Oklahoma basketball: No NCAA bid coming, but can Sooners make NIT Tournament?
By Chip Rouse
Barring a major miracle, only one Oklahoma basketball team will be playing in the NCAA Basketball Tournament this year. And that will not be the Sooner men.
It’s been two highly disappointing seasons for football and men’s basketball at Oklahoma. Rarely in the modern era has there been a year in which both programs underachieved.
Unless something totally unpredictable happens this week — the final week in the Big 12 regular season — the football and men’s basketball programs will share a dubious distinction: Both will have completed the season winning fewer than 33 percent of their conference games. The Sooners were 3-6 (.333) in football and unless OU wins one of its final two games, it will end up with a 4-14 conference record, a horrific win percentage of .286.
Looking at it from a glass half full perspective, though, it is still possible the Sooners could surprise the basketball world and win both of its final two regular-season games, which would allow OU to improve to a 6-12 record in the conference, but still no better than their football brethren percentage-wise.
The bottom line is, even with wins in its final two games of the regular season and a first-round win in next week’s Big 12 Tournament, Oklahoma does not have enough quad one wins on its resume to earn an NCAA Tournament bid. That out of the way, the follow-on question is: Would the Sooners receive a bid for a second-straight trip to the NIT, which some sarcastically refer to as the “not invited tournament”?
The short answer is probably not. And would that really be so bad? Were Oklahoma to get the call to play in the 2023 NIT, it would not be as a high seed, which would mean they probably wouldn’t get a home game and would just prolong the inevitable: an early exit and further heartbreak.

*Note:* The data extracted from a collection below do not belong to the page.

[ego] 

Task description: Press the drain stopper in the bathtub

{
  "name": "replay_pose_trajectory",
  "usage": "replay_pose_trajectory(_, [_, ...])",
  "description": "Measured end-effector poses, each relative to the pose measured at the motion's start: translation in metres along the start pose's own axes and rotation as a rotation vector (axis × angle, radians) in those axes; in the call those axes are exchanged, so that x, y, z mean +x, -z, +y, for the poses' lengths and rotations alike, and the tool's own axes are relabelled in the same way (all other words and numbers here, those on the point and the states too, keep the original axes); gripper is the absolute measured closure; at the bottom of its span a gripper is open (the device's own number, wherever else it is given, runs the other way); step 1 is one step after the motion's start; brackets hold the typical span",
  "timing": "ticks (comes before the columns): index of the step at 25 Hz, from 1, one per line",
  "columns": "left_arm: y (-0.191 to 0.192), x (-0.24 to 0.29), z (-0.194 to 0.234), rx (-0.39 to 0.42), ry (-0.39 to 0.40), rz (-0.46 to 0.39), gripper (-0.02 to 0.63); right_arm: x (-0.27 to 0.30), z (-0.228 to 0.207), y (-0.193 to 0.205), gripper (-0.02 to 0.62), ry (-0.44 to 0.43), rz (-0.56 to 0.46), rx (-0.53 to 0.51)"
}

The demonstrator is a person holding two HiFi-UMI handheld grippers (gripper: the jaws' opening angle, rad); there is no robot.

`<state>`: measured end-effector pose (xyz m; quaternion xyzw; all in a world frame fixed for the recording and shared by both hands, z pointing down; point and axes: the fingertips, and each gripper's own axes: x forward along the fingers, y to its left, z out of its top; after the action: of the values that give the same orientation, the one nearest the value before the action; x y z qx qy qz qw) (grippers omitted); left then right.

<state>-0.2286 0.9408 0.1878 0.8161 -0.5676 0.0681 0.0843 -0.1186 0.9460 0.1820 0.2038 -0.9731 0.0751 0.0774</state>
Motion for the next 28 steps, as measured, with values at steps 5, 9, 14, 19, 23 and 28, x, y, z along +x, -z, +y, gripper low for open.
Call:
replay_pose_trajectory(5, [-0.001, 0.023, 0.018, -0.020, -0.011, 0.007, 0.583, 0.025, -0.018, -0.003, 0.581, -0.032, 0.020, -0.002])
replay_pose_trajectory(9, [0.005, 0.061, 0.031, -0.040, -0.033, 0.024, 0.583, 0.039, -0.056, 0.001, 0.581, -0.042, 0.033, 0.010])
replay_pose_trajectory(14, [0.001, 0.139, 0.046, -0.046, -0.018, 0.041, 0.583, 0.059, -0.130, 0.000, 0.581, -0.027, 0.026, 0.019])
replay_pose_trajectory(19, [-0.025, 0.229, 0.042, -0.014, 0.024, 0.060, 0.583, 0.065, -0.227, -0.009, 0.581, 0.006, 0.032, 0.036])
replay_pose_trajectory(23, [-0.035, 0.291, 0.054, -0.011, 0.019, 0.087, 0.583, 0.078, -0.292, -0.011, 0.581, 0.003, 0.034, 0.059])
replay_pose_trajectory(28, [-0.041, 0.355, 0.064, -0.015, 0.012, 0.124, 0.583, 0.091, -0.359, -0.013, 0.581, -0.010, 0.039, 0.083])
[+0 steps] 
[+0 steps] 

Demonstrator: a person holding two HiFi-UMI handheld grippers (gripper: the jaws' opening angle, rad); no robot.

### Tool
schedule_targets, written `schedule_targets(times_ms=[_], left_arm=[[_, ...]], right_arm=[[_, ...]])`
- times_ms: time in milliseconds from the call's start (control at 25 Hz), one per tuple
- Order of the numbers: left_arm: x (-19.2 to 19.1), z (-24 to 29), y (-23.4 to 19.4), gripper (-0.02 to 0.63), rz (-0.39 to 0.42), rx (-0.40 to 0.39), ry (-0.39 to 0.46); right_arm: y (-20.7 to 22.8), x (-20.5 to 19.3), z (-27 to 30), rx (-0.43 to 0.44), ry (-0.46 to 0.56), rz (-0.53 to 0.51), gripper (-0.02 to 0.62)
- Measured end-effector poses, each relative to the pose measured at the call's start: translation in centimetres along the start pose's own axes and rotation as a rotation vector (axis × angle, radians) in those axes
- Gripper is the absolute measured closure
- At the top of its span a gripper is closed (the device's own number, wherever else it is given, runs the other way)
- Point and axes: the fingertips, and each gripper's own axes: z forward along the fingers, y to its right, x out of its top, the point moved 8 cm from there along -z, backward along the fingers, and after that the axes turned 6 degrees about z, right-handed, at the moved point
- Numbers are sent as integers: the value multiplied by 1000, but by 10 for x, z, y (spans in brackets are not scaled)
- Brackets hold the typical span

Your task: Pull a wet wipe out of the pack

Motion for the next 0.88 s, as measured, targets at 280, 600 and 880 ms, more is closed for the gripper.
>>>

The Sooners missed out on the NCAA Tournament last season, but as a No. 1 seed in the NIT a year ago, OU had two home games. Oklahoma won the opening game handily before losing to unranked St. Bonaventure in the second round.
It’s time to face the fact that this may be a serviceable OU team that is capable of winning about half of its games — in any other league, that is, than the Big 12 — but it is not athletic enough or good enough to play in a postseason tournament that supposedly features the best teams and conference champions in Division I college basketball.
Best to cut the losses (pun intended) and move on to how to get better for next season.